_WHAT YOU WILL DO_
Look through the entries and report how many lines include the word "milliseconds". Give the number alone.

(Records from a dataset)
-*-
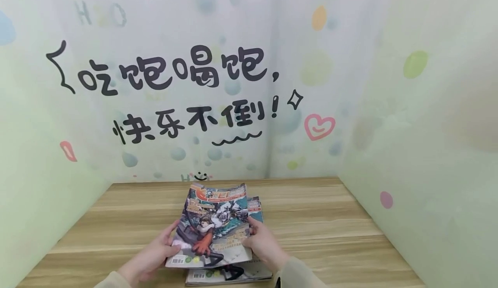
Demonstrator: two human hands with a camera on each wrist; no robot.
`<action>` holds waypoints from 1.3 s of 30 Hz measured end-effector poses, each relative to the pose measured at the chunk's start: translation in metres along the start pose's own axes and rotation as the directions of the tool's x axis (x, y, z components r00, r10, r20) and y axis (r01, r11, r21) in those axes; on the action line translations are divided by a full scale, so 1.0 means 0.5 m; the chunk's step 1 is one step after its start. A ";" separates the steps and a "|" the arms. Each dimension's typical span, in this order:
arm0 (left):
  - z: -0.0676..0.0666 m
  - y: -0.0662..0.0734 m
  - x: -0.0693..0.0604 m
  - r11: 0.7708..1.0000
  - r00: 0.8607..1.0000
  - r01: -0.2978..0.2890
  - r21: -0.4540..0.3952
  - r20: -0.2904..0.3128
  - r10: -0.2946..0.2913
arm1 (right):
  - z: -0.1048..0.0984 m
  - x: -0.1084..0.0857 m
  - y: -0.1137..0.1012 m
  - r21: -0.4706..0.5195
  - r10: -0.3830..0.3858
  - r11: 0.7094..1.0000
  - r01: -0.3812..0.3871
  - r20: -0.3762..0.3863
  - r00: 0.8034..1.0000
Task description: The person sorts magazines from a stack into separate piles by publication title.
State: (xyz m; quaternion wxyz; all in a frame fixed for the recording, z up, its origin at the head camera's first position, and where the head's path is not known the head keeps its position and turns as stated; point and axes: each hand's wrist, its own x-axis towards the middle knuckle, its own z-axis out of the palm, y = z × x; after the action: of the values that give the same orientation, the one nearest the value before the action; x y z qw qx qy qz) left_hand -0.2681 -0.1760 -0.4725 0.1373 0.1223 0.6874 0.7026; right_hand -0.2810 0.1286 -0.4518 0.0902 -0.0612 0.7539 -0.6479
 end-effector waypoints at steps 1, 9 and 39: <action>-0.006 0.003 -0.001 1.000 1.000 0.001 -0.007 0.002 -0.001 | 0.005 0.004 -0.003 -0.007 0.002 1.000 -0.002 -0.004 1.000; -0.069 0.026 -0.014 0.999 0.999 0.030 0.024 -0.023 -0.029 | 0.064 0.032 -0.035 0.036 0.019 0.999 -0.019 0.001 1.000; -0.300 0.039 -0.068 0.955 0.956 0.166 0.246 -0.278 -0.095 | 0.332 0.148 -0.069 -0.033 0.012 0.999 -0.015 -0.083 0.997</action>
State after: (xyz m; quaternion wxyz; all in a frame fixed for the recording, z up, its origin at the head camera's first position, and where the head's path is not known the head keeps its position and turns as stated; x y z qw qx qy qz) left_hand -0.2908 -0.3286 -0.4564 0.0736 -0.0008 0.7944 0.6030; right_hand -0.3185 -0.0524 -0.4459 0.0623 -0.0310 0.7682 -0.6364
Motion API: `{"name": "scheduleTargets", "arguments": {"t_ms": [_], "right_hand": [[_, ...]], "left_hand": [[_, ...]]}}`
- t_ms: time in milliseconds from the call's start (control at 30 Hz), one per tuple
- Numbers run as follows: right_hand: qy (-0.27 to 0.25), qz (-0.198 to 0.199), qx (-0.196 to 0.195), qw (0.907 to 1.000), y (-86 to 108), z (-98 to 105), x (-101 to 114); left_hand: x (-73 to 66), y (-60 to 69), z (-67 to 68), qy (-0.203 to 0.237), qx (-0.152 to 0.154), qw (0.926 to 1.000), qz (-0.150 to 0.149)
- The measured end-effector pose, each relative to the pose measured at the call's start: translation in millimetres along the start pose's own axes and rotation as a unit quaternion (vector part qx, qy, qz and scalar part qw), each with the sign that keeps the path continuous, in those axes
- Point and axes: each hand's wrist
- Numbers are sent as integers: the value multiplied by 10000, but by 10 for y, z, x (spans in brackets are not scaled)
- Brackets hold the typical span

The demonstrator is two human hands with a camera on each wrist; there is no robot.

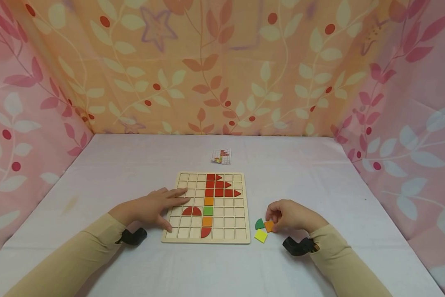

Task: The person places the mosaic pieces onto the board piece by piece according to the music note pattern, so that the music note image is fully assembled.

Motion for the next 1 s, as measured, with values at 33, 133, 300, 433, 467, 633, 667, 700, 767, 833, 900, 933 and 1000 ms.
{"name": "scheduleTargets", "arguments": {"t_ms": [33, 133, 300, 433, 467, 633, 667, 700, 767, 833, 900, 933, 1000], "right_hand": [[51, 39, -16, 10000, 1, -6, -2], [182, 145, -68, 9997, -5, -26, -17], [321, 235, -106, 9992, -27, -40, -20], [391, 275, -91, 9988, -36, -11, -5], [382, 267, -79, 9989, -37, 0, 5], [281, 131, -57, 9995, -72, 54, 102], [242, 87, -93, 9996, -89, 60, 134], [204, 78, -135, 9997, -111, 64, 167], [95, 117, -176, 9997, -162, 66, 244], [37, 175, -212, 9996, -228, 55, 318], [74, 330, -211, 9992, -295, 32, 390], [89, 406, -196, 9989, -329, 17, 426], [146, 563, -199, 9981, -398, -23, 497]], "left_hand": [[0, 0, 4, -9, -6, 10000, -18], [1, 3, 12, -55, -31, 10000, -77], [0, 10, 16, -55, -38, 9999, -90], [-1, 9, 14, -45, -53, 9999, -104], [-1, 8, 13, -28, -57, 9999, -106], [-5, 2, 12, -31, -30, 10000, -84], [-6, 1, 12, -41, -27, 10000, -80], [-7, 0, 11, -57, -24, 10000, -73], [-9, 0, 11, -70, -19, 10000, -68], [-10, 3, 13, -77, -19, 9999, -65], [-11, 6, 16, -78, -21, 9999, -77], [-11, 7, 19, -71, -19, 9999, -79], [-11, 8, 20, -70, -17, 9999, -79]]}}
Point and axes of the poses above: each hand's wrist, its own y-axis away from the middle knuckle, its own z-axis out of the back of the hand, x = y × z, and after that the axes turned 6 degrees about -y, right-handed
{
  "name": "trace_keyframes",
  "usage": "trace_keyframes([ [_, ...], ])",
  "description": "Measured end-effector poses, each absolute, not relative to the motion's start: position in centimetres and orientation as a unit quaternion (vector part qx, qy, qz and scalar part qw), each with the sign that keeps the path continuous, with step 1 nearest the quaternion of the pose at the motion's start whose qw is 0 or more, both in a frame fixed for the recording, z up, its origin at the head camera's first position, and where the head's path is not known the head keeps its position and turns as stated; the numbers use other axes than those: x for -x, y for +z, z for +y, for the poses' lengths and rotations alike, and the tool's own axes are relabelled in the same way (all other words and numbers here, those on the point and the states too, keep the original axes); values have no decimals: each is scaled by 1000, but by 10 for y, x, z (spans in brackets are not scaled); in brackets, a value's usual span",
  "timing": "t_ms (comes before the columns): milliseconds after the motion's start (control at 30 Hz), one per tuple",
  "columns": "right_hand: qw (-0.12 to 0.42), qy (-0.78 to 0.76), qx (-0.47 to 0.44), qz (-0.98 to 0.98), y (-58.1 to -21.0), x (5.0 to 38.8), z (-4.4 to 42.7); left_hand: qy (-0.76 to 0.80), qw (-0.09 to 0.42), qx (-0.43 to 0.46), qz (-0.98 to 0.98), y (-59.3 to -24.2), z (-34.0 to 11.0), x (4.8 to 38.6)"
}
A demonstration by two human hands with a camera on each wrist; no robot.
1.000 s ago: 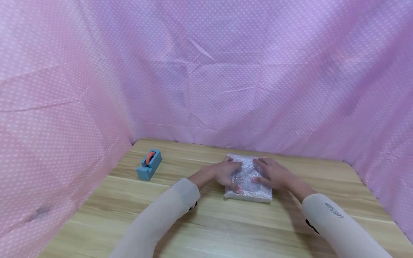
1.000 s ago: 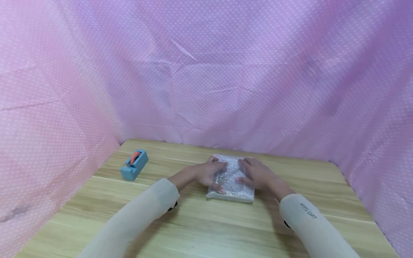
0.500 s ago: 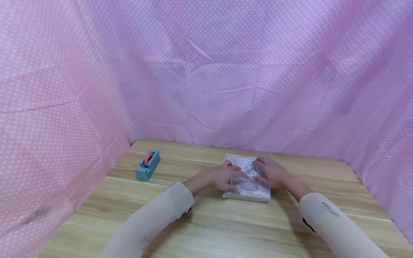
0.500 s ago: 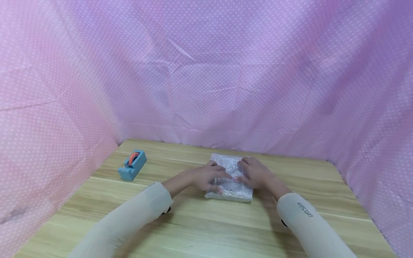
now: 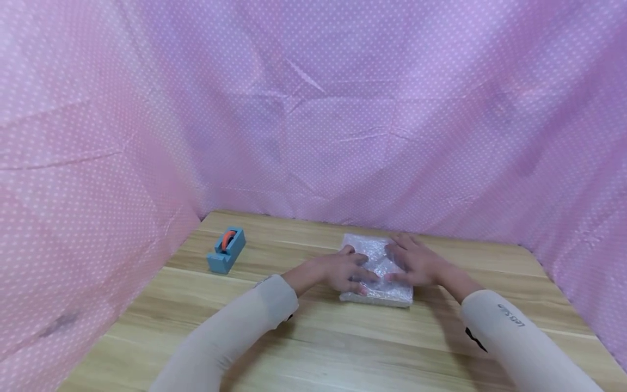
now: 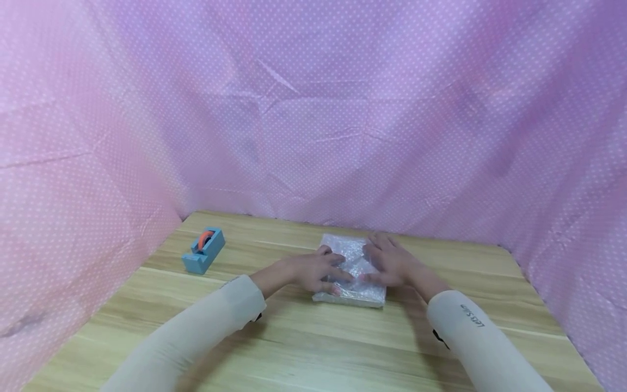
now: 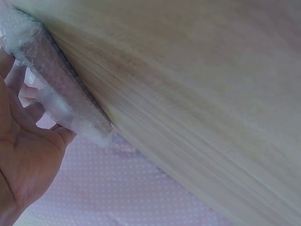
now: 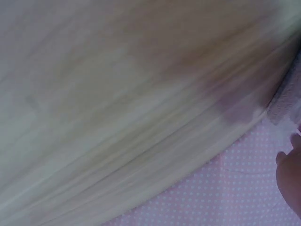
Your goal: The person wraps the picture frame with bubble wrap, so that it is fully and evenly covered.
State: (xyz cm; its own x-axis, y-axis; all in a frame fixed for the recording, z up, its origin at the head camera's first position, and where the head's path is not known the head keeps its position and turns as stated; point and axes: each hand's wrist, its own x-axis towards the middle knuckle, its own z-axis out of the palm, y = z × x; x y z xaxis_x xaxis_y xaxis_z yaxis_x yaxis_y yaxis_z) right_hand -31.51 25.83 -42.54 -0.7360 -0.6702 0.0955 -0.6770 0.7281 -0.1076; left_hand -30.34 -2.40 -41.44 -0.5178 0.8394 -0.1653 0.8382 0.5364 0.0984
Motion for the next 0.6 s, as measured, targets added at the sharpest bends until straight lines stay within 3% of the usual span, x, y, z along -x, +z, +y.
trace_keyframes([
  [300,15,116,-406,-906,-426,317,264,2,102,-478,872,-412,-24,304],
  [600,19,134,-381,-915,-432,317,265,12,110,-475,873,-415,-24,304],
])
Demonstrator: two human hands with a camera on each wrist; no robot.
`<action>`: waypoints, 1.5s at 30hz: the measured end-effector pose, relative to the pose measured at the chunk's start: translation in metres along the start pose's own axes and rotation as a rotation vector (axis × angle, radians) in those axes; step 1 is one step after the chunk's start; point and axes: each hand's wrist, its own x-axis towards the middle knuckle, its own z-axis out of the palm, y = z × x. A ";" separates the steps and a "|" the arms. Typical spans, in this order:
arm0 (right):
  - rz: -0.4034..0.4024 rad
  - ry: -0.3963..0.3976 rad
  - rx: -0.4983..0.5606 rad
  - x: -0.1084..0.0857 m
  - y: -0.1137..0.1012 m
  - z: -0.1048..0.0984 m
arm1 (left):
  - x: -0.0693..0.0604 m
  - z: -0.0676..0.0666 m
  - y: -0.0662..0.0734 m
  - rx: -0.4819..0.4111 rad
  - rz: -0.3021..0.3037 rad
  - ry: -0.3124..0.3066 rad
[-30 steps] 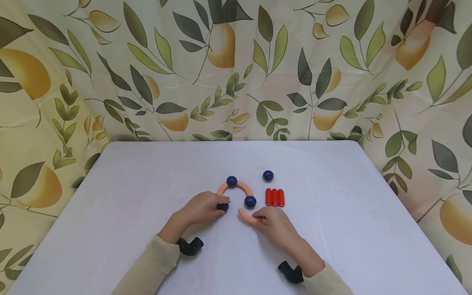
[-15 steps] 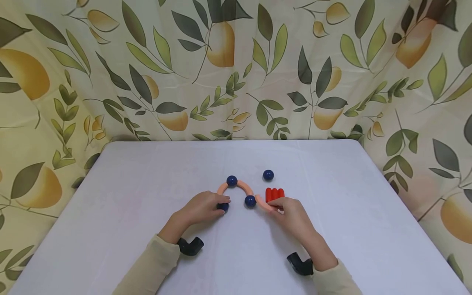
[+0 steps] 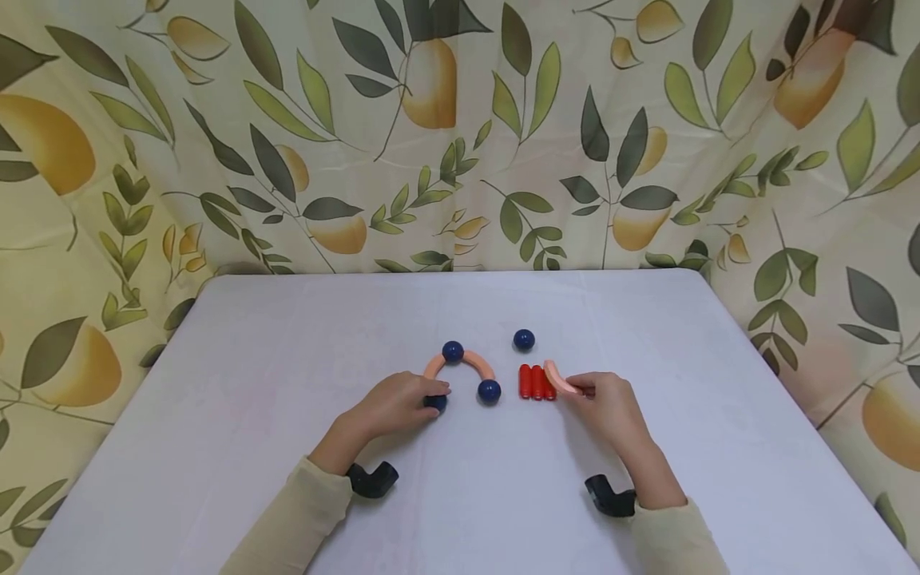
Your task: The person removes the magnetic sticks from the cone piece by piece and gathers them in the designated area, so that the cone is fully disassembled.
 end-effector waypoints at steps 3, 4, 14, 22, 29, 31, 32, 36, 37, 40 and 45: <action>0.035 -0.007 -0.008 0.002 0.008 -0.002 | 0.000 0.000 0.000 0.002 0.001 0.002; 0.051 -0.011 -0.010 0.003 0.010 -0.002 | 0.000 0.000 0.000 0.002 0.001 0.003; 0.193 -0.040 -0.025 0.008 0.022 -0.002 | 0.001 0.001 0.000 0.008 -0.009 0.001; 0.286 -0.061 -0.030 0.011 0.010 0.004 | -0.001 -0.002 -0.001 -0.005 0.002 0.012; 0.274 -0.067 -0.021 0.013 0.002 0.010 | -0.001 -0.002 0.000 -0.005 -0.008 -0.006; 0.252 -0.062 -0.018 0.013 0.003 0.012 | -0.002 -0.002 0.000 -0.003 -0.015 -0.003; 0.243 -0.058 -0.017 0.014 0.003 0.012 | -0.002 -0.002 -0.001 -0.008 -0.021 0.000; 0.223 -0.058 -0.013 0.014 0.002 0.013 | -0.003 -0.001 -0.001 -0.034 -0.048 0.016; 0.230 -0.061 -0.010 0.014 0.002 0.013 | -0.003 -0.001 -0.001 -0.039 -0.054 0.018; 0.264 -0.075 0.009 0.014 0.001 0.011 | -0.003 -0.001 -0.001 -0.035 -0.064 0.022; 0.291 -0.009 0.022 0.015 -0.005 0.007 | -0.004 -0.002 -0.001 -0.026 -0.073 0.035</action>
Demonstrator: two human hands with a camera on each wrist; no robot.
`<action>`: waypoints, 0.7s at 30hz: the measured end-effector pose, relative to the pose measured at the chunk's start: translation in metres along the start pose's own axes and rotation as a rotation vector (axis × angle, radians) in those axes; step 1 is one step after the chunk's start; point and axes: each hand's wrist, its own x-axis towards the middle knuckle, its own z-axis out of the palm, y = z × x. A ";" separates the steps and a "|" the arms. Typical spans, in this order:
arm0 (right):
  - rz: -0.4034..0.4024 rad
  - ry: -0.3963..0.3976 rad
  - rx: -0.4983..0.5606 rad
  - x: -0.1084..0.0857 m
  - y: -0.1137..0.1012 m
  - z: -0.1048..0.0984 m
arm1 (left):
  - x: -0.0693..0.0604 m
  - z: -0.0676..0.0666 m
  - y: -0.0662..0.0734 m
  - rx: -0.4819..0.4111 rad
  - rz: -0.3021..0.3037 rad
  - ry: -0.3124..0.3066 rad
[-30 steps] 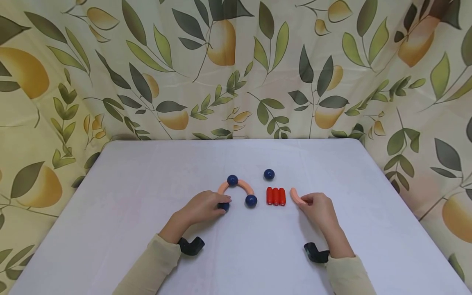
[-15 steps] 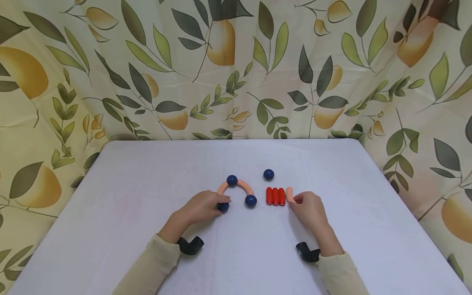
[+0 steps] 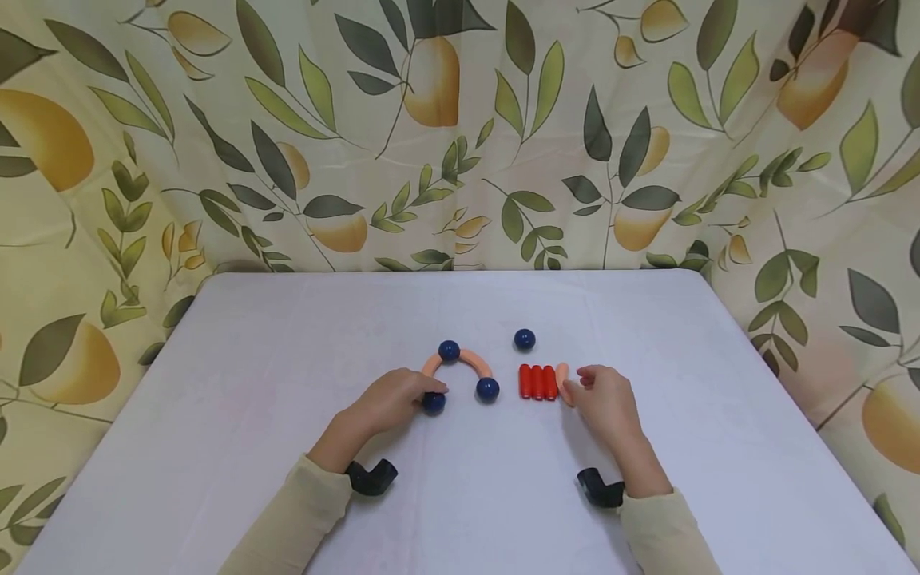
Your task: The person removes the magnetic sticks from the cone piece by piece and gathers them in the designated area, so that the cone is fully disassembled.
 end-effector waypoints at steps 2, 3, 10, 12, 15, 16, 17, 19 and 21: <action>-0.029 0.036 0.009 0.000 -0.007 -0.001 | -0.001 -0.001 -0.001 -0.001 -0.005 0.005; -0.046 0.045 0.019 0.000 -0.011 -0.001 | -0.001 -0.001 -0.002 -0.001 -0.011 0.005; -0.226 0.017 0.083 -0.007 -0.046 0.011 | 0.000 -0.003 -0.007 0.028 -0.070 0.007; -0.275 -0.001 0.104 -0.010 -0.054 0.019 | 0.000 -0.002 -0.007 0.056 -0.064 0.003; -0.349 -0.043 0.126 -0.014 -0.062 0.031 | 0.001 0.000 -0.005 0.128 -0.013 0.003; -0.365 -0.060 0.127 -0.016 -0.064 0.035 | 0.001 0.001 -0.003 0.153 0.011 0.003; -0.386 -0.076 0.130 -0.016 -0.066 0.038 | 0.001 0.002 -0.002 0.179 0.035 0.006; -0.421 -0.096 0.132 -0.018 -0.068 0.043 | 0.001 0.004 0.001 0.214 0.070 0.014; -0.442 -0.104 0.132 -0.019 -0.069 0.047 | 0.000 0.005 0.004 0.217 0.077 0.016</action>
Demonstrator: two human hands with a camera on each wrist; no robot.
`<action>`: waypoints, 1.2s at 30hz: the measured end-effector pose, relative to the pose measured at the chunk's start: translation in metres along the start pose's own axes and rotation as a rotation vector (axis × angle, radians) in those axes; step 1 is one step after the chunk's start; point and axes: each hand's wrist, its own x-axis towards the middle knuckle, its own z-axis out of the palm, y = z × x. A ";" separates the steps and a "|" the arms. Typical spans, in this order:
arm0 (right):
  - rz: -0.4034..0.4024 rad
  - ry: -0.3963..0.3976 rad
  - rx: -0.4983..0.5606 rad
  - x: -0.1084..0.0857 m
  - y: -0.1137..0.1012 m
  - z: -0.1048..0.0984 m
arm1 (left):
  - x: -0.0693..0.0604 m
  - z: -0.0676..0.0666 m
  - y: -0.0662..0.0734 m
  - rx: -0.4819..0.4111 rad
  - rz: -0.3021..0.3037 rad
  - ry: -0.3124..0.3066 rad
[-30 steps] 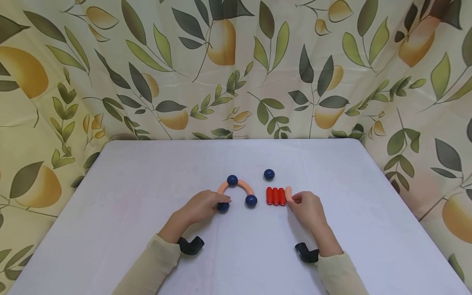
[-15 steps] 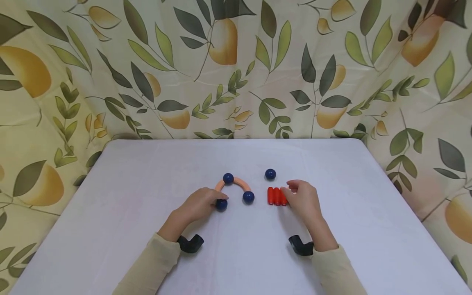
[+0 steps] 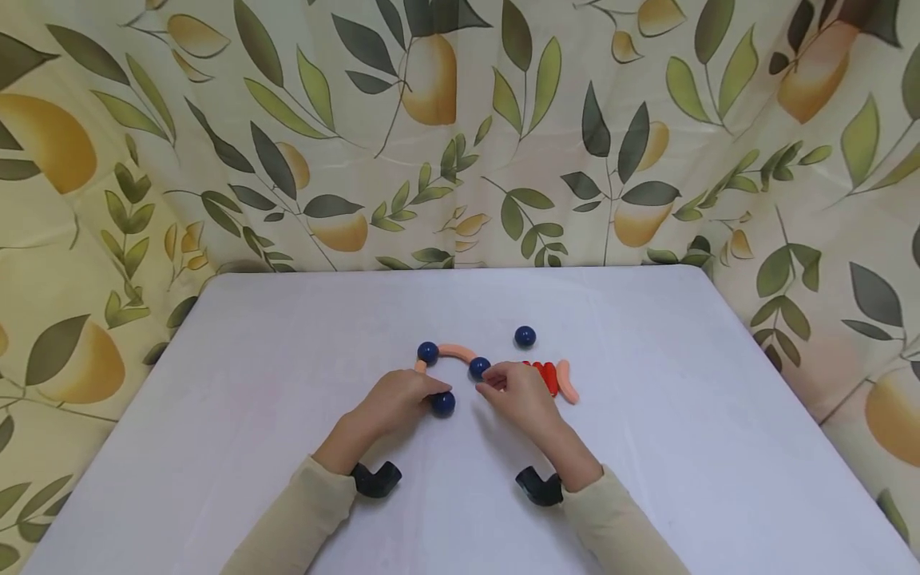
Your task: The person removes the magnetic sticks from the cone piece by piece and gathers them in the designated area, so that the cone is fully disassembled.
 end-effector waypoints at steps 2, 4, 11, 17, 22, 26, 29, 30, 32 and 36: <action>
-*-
_TASK SOLUTION_
2